Aspartate isomerization is a common post-translational modification of recombinant proteins during manufacture process and storage. Isomerization in the complementarity-determining regions (CDRs) of a monoclonal antibody A (mAb-A) has been detected and has been shown to have impact on the binding affinity to the antigen. In this work, we utilized a mass spectrometry-based peptide mapping approach to detect and quantitate the Asp isomerization in the CDRs of mAb-A. To routinely monitor the CDR isomerization of mAb-A, a focused peptide mapping method utilizing reversed phase chromatographic separation and UV detection has been developed and qualified. This approach is generally applicable to monitor isomerization and other post-translational modifications of proteins in a specific and high-throughput mode to ensure product quality.

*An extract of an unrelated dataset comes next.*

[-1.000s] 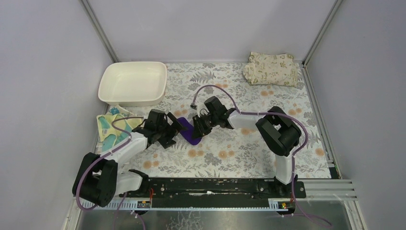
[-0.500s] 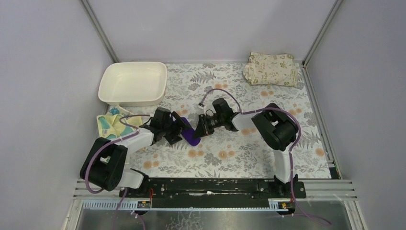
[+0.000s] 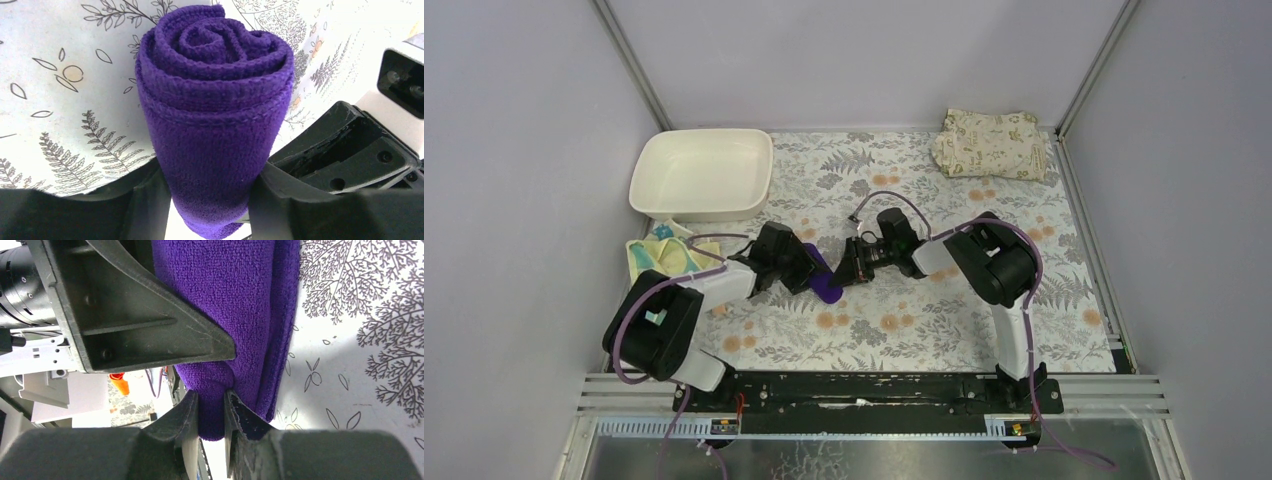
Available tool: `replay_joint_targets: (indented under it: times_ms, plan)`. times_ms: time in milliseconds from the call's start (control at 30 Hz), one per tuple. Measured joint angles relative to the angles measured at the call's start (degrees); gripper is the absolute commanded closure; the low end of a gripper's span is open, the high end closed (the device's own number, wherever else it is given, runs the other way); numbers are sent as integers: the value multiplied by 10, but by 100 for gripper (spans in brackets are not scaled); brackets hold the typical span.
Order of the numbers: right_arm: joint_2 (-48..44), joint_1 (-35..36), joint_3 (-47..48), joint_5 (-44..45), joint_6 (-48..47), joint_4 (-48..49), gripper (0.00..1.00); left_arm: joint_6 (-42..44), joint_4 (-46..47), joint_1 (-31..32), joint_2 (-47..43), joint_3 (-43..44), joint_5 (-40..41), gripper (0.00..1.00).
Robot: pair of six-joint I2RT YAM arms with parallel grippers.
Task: Roll the towels
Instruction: Roll the towel at the center of the board, then pick up the towel at the center of the board.
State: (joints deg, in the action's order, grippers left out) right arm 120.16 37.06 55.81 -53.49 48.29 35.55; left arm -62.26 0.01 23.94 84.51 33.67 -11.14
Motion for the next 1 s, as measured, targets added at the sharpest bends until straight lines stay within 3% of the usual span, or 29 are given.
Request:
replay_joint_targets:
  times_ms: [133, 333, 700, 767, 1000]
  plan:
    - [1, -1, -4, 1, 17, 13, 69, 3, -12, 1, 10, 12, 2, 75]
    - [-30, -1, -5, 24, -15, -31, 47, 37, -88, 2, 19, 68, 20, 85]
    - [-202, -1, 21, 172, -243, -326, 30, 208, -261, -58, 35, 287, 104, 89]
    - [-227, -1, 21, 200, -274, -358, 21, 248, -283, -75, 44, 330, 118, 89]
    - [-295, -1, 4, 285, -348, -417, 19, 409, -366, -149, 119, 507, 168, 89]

天冬氨酸(Asp)异构化是重组治疗性蛋白质常见的翻译后修饰,可发生在生产、储存或给药过程中。单克隆抗体互补决定区中的Asp异构化可能会影响靶点结合,因此需要一种足够稳健的常规监测质量控制方法。在这项工作中,我们采用基于液相色谱 - 质谱(LC/MS)的方法来鉴定治疗性单克隆抗体互补决定区中的Asp异构化。为了定量单克隆抗体位点特异性的Asp异构化,开发了一种利用相同LC平台基于紫外检测的定量分析方法。该分析方法经过验证并用于该产品特异性修饰的常规监测。与现有方法相比,这种分析模式适用于鉴定Asp异构化(或其他修饰),随后开发一种快速、足够稳健的质量控制方法,用于常规位点特异性监测和定量,以确保产品质量。这种方法首先识别并定位由异构化、脱酰胺、氧化或其他翻译后修饰引起的与产品相关的杂质(关键质量属性),然后利用合成肽和质谱辅助开发基于LC - UV的色谱方法,通过紫外峰分离和定量与产品相关的杂质。所建立的LC - UV方法具有可接受的峰特异性、精密度、线性和准确度;它可以经过验证并用于良好生产规范环境中的批次放行和稳定性测试。
天冬氨酸异构化是重组蛋白在生产过程和储存期间常见的翻译后修饰。已检测到单克隆抗体A(mAb - A)互补决定区(CDR)中的异构化,并且已证明其对抗原结合亲和力有影响。在这项工作中,我们采用基于质谱的肽图谱分析方法来检测和定量mAb - A的CDR中的Asp异构化。为了常规监测mAb - A的CDR异构化,开发并验证了一种利用反相色谱分离和紫外检测的聚焦肽图谱分析方法。这种方法通常适用于以特定且高通量的模式监测蛋白质的异构化和其他翻译后修饰,以确保产品质量。